De potentiële dreigingen

• Internetfraude

• Afpersing door middel van een aanval op ICT-infrastructuur

• Mensensmokkel

• Sigarettensmokkel

• Mobiel banditisme

• Corruptie van werknemers uit de bedrijfssector ICT

• Betrokkenheid van buitenlandse criminele groeperingen bij investering van criminele verdiensten in bedrijven en panden

• Relaties tussen criminele groeperingen en terroristische groeperingen

• Oost-Europese criminele samenwerkingsverbanden

De witte vlekken

• Diefstal van goederen en postladingen bij luchthavens

• Gebruik van geweld bij ladingdiefstal

• Export van gestolen auto's via de Rotterdamse haven

• Telecomfraude

• Corruptie van allochtone dienstverleners

• Witwassen in Nederland van elders verdiend geld

• Illegale geldstromen vanuit Oost-Europese niet-EU landen naar Nederland

• Inschakeling media

• Gebruik van invloedrijke derden

• Verpreiding van desinformatie


XNoot
1

Ter inzage gelegd bij het Centraal Informatiepunt Tweede Kamer.

XNoot
1

Kamerstukken II, 2002–2003, 28 250, nr. 4 Landelijke en bovenregionale recherche.

XNoot
2

Staatscourant nr. 19, 29 januari 2004.

XNoot
1

Zie ook Kamerstukken II, 2002–2003, 26 269, nr. 49 en 51.

XNoot
2

Zoals bijvoorbeeld de CBA Radicaal dierenrechtenactivisme 1999–2003 die op 8 juli 2004 aan de Tweede Kamer is aangeboden.

XNoot
1

Thans wordt gewerkt aan het opstellen van een corruptienota door de Minister van Justitie.

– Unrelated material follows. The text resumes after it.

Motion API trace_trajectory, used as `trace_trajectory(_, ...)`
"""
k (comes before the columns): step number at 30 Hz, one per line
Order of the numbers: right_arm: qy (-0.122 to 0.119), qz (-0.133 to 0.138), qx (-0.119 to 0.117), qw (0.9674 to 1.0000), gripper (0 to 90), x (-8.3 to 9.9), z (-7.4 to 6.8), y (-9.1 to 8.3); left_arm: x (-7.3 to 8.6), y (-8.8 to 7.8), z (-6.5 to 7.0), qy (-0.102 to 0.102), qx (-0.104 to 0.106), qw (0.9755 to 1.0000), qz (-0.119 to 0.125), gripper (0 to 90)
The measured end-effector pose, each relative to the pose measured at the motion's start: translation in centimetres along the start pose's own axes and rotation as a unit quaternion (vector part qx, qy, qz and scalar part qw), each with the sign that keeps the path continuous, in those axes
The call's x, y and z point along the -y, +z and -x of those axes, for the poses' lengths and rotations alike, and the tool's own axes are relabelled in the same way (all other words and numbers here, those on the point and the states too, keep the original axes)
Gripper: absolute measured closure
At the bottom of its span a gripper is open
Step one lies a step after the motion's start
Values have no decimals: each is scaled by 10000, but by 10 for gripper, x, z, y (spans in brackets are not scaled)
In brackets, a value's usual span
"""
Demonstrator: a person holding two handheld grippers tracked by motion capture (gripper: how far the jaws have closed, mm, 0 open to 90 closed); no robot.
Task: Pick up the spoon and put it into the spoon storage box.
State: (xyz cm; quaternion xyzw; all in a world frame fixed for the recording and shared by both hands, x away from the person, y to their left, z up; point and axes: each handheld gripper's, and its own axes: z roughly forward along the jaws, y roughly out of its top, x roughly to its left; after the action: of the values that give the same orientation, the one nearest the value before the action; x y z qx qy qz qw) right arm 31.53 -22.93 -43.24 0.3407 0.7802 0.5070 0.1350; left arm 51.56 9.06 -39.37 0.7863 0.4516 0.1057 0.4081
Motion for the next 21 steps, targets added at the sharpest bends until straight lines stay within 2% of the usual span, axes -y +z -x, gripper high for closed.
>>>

In deze nota worden aard en omvang van het verschijnsel meegenomen. Deze nota is medio 2005 gereed.

XNoot
1

Bijvoorbeeld voor een gemeenschappelijk onderzoeksteam (Joint Investigation Team). Nederland heeft het juridisch kader daarvoor gereed, en heeft het initiatief genomen met een aantal andere EU-landen een eerste team op te zetten.

XNoot
1

Iedere regio heeft een overkoepelend regionale informatiecoördinatie centrum (RIC). Op landelijk niveau bestaat een nationaal informatiecoördinatiecentrum (NIC) bij de dNRI van het KLPD.

XNoot
2

ABRIO staat voor Aanpak Bedrijfsvoering Recherche, Informatie en Opleidingen.